18. The method of claim 15 wherein the estimate of step (c) is computed using a computer simulated model of the scalp of the subject.

19. The method of claim 15 wherein the estimate of step (c) is obtained using a numerical integration method of estimating

Laplacian values based upon Taylor expansions of the potential distributions and least squares optimization.

20. The method of claim 15 wherein the estimate of step (c) is computed using:

(i) the electrical potential distribution derived from interpolation from the potentials at the electrodes; and

(ii) a numerical integration method of estimating Laplacian values based upon Taylor expansions of the potential

distributions and the least squares optimization.

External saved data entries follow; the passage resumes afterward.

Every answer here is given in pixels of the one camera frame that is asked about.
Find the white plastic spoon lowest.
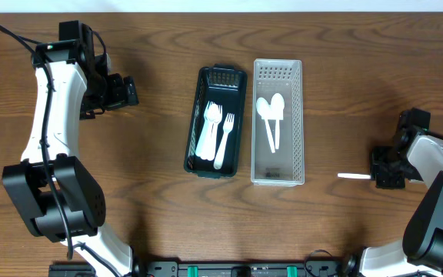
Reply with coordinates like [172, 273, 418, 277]
[337, 172, 371, 180]

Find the white plastic spoon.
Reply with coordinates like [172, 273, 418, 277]
[200, 102, 216, 160]
[271, 93, 285, 150]
[256, 98, 275, 153]

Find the white plastic fork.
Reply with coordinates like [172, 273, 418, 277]
[205, 104, 223, 161]

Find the pale green plastic fork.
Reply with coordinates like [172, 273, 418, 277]
[195, 102, 212, 157]

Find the white plastic fork angled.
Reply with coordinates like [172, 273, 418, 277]
[214, 113, 235, 170]

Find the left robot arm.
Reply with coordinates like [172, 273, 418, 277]
[2, 20, 146, 276]

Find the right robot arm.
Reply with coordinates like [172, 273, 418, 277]
[357, 108, 443, 276]

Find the black plastic basket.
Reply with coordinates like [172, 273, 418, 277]
[184, 64, 247, 179]

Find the clear plastic basket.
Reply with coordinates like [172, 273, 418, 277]
[251, 58, 305, 187]

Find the left black cable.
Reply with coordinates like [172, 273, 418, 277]
[0, 22, 122, 277]

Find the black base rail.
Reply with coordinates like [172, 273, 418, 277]
[48, 260, 373, 277]

21. The method of measuring the positions of a plurality of electroencephalographic (EEG) electrodes electrically connected to the head of a subject by:

(a) measuring the head of the subject by measuring a plurality of standard cross-directional lines on the head to obtain a set of head measurements;

(b) entering the set of head measurements into a computer system which automatically determines the classification of the head shape according to a plurality of predetermined head shape classes;

(c) comparing the subject head size to a predetermined head model of the same class in which the position to the electrodes to be measured have been determined; and (d) determining the position of the electrodes connected to the head of the subject by scaling the measurements of the electrode positions on the head of the subject in accordance with the predetermined electrode positions of said head model.

22. The method of claim 21 wherein the measurements of step (a) are obtained by using a stretchable hat having piezoelectric ribbons embedded therein.

23. The method of claim 22 wherein the measurements are stretch measurements obtained from stretching of the ribbons and

including the steps of obtaining a vector of said stretch measurements and scaling said stretch measurements.

24. The method of claim 23 wherein said computer system is a pattern recognition neural network computer.